We identified six RCTs of varying quality addressing different anthracycline infusion durations (625 patients). The meta-analysis showed a statistically significant lower rate of clinical heart failure with an infusion duration of 6 hours or longer as compared to a shorter infusion duration, i.e. maximal duration of 1 hour (RR = 0.27; 95% confidence interval (CI) 0.09 to 0.81; 5 studies; 557 patients). In individual studies the infusion duration of 6 hours or longer also seemed to reduce the risk of subclinical cardiac damage. No statistically significant difference in response rate was found (RR = 0.83; 95% CI 0.45 to 1.54; 2 studies; 292 patients). No statistically significant difference in overall survival was found (HR = 1,42; 95% CI 0.61 to 3.30; 2 studies; 322 patients), but there was unexplained heterogeneity (I(2)=75%). No conclusions can be made regarding adverse effects. It should be emphasised that the majority of patients included in these studies were adults with different solid tumours. Children with leukaemia could not be included in the performed meta-analyses, but they were included in the descriptive results of non-pooled studies. No RCTs addressing different anthracycline peak doses with the same cumulative anthracycline dose in both treatment groups were identified.
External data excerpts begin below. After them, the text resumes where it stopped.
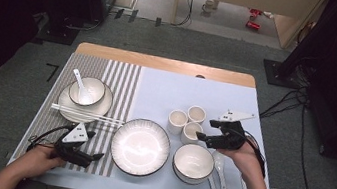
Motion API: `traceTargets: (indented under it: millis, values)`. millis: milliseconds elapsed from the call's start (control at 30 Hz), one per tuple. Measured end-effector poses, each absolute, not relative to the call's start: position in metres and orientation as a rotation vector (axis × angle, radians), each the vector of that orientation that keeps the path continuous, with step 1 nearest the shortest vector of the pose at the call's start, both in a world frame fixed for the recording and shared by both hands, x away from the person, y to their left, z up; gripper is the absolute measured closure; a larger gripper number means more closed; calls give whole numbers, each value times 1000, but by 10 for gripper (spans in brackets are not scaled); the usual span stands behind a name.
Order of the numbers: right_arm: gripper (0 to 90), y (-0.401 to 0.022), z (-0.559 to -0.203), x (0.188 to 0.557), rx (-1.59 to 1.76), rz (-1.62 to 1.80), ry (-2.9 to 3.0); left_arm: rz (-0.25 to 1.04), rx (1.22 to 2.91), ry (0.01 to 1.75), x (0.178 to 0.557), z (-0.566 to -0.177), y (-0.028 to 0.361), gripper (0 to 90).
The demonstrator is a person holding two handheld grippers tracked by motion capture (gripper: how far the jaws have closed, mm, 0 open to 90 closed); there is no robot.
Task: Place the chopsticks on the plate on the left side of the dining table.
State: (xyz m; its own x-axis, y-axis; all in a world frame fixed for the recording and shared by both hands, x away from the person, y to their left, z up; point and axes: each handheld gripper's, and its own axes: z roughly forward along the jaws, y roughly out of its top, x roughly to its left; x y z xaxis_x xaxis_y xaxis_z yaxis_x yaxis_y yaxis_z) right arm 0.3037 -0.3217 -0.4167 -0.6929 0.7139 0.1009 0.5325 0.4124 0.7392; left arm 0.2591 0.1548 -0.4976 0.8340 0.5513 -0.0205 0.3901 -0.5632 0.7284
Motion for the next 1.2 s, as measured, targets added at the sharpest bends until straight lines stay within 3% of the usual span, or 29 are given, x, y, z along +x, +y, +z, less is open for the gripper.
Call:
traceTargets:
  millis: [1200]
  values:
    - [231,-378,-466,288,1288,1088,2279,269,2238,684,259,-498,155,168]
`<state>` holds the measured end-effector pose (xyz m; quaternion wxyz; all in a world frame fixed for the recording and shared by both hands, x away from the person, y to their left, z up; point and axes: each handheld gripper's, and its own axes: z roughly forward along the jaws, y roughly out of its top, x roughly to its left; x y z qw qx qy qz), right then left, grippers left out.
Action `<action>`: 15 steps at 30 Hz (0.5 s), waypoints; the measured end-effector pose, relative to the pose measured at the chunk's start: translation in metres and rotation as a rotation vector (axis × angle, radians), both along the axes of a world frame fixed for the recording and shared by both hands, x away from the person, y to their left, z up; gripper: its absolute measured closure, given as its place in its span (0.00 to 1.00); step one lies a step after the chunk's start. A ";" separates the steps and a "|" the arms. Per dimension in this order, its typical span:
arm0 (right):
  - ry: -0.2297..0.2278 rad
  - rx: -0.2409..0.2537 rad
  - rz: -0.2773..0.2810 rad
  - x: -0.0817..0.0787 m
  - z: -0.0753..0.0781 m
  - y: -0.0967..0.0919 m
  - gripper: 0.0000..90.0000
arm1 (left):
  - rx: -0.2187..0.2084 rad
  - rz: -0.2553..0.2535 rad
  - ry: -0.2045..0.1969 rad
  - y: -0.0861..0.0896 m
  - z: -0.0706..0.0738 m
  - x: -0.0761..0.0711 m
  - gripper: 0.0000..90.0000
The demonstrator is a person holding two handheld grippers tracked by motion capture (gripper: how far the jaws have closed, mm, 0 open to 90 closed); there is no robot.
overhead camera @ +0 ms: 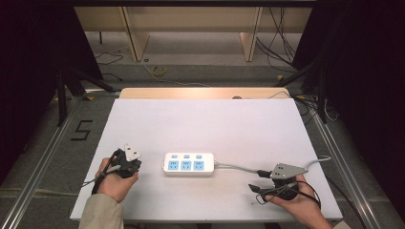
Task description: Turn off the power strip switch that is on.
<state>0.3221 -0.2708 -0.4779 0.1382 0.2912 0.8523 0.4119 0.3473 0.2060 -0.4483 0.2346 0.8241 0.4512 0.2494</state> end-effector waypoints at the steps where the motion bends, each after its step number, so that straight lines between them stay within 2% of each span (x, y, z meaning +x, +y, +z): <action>1: -0.002 0.004 -0.001 0.000 0.000 0.000 0.44 | -0.002 0.000 0.003 0.000 0.000 0.000 1.00; 7: -0.002 0.003 -0.001 0.000 0.000 0.000 0.44 | 0.001 0.003 0.028 -0.002 0.002 0.002 1.00; 15: -0.005 0.004 -0.002 0.000 0.000 0.000 0.44 | 0.001 0.017 0.035 -0.003 0.004 0.006 1.00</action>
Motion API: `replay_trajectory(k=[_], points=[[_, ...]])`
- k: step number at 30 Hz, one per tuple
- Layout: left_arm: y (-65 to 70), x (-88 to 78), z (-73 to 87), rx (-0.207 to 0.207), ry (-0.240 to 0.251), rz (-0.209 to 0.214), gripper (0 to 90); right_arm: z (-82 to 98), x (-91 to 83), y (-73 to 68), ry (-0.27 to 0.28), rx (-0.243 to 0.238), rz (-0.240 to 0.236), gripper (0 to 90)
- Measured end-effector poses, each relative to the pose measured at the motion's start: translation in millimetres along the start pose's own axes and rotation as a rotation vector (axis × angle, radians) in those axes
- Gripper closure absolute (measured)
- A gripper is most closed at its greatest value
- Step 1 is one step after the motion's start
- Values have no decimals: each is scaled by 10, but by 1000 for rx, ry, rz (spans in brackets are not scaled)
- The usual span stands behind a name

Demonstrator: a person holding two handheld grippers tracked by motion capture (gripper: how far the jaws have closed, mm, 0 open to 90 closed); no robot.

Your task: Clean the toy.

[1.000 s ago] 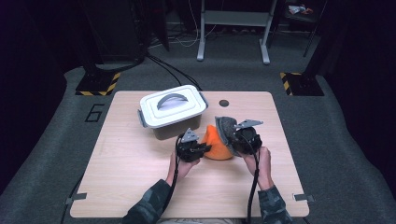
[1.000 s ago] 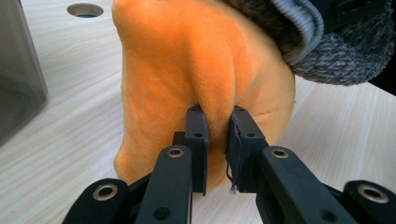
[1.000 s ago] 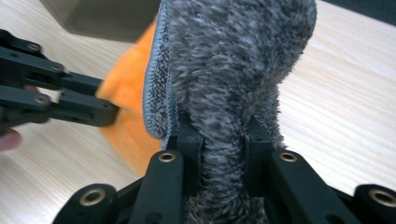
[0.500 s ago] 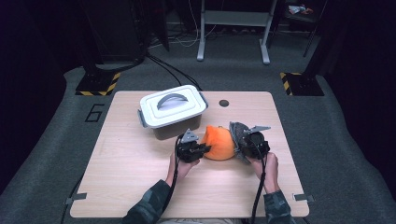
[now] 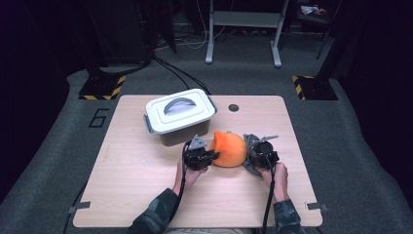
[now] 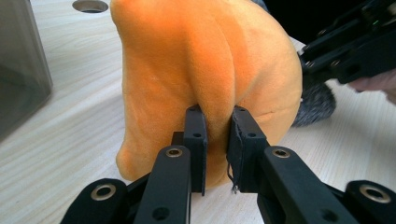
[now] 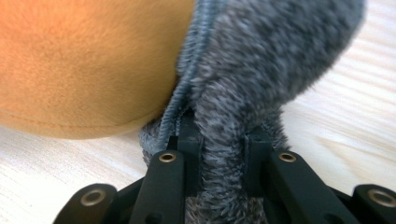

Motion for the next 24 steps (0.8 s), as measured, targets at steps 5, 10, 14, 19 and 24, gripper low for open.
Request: replay_trajectory(k=[5,10,14,19,24], points=[[5,-10,3,15,-4,-5,783,-139,-254,23,77,-2,19,747],[7,-17,8,17,-6,-2,783,-407,-548,-135,168,-48,8,747],[3,-22,6,35,-11,-3,783,-624,-676,-361,221,-86,-44,747],[13,-25,12,22,-14,-1,783,-799,-647,-657,228,-153,-115,745],[-15,-24,20,23,-14,-5,783,-841,-508,-810,206,-184,-138,743]])
Point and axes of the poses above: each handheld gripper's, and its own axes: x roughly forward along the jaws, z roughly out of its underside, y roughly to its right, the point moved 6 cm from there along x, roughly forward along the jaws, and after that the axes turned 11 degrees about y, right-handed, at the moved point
AUTHORS' CONCLUSIONS: An anthracycline infusion duration of six hours or longer reduces the risk of clinical heart failure, and it seems to reduce the risk of subclinical cardiac damage. There is no evidence which suggests a difference in response rate and survival between both treatment groups. Since there is only a small amount of data for children and also because data obtained in adults cannot be extrapolated to children, different anthracycline infusion durations should be evaluated further in children. For different anthracycline peak doses no high quality evidence was available and therefore, no definitive conclusions can be made about the occurrence of cardiotoxicity in patients treated with different anthracycline peak doses.

摘要

背景

蒽环类化疗药物的使用因心脏毒性的发生而受到限制。为预防这种心脏毒性,人们对不同的蒽环类药物给药方案(即峰值剂量和输注持续时间)进行了研究。

目的

主要目的是确定癌症患者使用不同蒽环类药物给药方案时心脏毒性的发生情况。

检索策略

我们检索了Cochrane对照试验注册库(CENTRAL,《Cochrane图书馆》2004年第2期)、MEDLINE(1966年至2004年6月)和EMBASE(1980年至2004年6月)的数据库。此外,我们还检索了相关文章的参考文献列表、会议论文集和正在进行的试验数据库。

入选标准

在癌症患者(儿童和成人)中比较不同蒽环类药物给药方案的随机对照试验(RCT)。

数据收集与分析

两位作者独立进行研究选择、质量评估和数据提取,包括不良反应。

主要结果

我们确定了6项质量各异的RCT,涉及不同的蒽环类药物输注持续时间(625例患者)。荟萃分析显示,与较短的输注持续时间(即最长1小时)相比,输注持续时间为6小时或更长时间时,临床心力衰竭的发生率在统计学上显著降低(RR = 0.27;95%置信区间(CI)0.09至0.81;5项研究;557例患者)。在个别研究中,6小时或更长时间的输注持续时间似乎也降低了亚临床心脏损伤的风险。未发现缓解率有统计学显著差异(RR = 0.83;95% CI 0.45至1.54;2项研究;292例患者)。未发现总生存率有统计学显著差异(HR = 1.42;95% CI 0.61至3.30;2项研究;322例患者),但存在无法解释的异质性(I² = 75%)。关于不良反应无法得出结论。应强调的是,这些研究纳入的大多数患者是患有不同实体瘤的成年人。患有白血病的儿童无法纳入所进行的荟萃分析,但纳入了非汇总研究的描述性结果中。未发现两个治疗组蒽环类药物累积剂量相同但峰值剂量不同的RCT。

作者结论

蒽环类药物输注持续时间为6小时或更长时间可降低临床心力衰竭的风险,且似乎可降低亚临床心脏损伤的风险。没有证据表明两个治疗组在缓解率和生存率方面存在差异。由于儿童的数据较少,且成人获得的数据不能外推至儿童,因此应在儿童中进一步评估不同的蒽环类药物输注持续时间。对于不同的蒽环类药物峰值剂量,没有高质量的证据,因此,对于接受不同蒽环类药物峰值剂量治疗的患者心脏毒性的发生情况无法得出明确结论。